(EXERCISE REQUIREMENTS)
For the word "around", report how many lines of the records below contain it, and nothing more.

(GIVEN RECORDS)
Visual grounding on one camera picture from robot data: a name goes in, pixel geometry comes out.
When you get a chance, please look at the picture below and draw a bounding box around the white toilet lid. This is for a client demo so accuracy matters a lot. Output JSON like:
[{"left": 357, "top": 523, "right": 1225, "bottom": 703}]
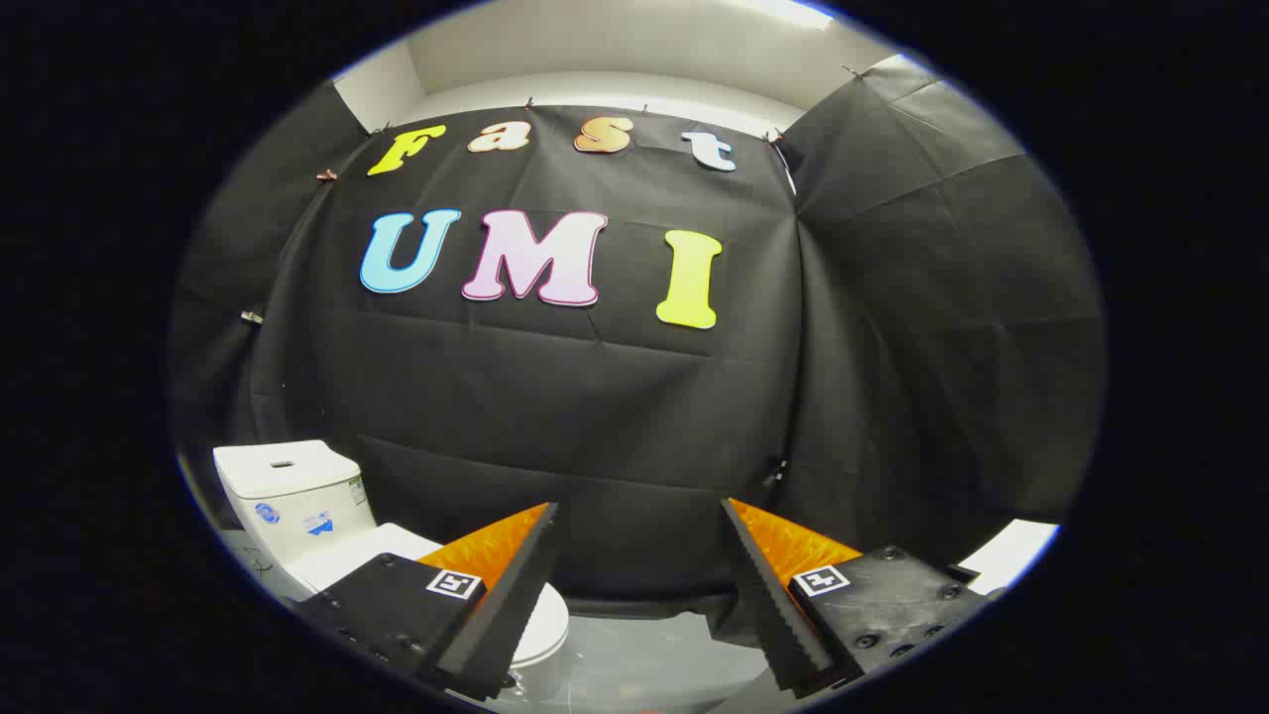
[{"left": 297, "top": 523, "right": 572, "bottom": 668}]

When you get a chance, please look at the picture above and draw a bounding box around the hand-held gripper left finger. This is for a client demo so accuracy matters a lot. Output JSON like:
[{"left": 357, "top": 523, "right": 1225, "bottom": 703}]
[{"left": 295, "top": 501, "right": 561, "bottom": 703}]

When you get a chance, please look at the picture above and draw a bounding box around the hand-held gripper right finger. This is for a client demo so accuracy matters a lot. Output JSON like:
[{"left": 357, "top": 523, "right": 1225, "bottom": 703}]
[{"left": 719, "top": 496, "right": 1007, "bottom": 698}]

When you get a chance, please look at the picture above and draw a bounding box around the white ceramic toilet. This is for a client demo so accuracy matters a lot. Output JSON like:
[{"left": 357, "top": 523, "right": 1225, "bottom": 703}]
[{"left": 212, "top": 439, "right": 572, "bottom": 707}]

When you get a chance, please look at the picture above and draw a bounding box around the black backdrop cloth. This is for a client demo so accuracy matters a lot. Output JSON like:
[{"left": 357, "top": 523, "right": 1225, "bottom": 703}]
[{"left": 169, "top": 55, "right": 1106, "bottom": 621}]

(EXERCISE RESULT)
5